What this task involves =
Restate the data below, keeping every line the same.
------------------------------------------------------------------------
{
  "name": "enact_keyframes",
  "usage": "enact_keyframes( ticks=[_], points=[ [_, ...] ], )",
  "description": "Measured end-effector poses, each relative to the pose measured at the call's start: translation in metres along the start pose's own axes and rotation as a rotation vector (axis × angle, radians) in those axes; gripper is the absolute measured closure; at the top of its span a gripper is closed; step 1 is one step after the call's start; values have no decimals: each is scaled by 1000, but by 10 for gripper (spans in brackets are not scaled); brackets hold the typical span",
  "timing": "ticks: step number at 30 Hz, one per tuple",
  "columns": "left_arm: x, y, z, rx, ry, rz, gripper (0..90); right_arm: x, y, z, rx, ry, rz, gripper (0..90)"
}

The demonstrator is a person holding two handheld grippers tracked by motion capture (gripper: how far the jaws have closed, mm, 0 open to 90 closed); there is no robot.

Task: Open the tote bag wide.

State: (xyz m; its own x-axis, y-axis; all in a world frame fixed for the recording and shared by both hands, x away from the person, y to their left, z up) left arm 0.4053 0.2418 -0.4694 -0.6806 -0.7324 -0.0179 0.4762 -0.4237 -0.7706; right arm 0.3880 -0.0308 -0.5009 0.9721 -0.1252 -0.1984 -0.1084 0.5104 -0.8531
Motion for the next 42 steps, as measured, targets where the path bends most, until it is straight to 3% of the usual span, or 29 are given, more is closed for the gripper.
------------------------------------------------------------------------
Exercise result =
{
  "name": "enact_keyframes",
  "usage": "enact_keyframes( ticks=[_], points=[ [_, ...] ], )",
  "description": "Measured end-effector poses, each relative to the pose measured at the call's start: translation in metres along the start pose's own axes and rotation as a rotation vector (axis × angle, radians) in those axes; gripper is the absolute measured closure; at the top of its span a gripper is closed; step 1 is one step after the call's start; values have no decimals: each is scaled by 1000, but by 10 for gripper (spans in brackets are not scaled); brackets hold the typical span",
  "timing": "ticks: step number at 30 Hz, one per tuple",
  "columns": "left_arm: x, y, z, rx, ry, rz, gripper (0..90); right_arm: x, y, z, rx, ry, rz, gripper (0..90)"
}

The demonstrator is a person holding two handheld grippers tracked by motion capture (gripper: how far the jaws have closed, mm, 0 open to 90 closed); there is no robot.

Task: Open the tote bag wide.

State: (xyz m; its own x-axis, y-axis; all in a world frame fixed for the recording and shared by both hands, x away from the person, y to their left, z up) left arm 0.4053 0.2418 -0.4694 -0.6806 -0.7324 -0.0179 0.4762 -0.4237 -0.7706; right arm 0.3880 -0.0308 -0.5009 0.9721 -0.1252 -0.1984 -0.1084 0.5104 -0.8531
Motion for the next 42 steps, as measured, targets where the path bends most, until it is straight to 3% of the usual span, or 29 are given, more is closed for the gripper.

The output shown is complete.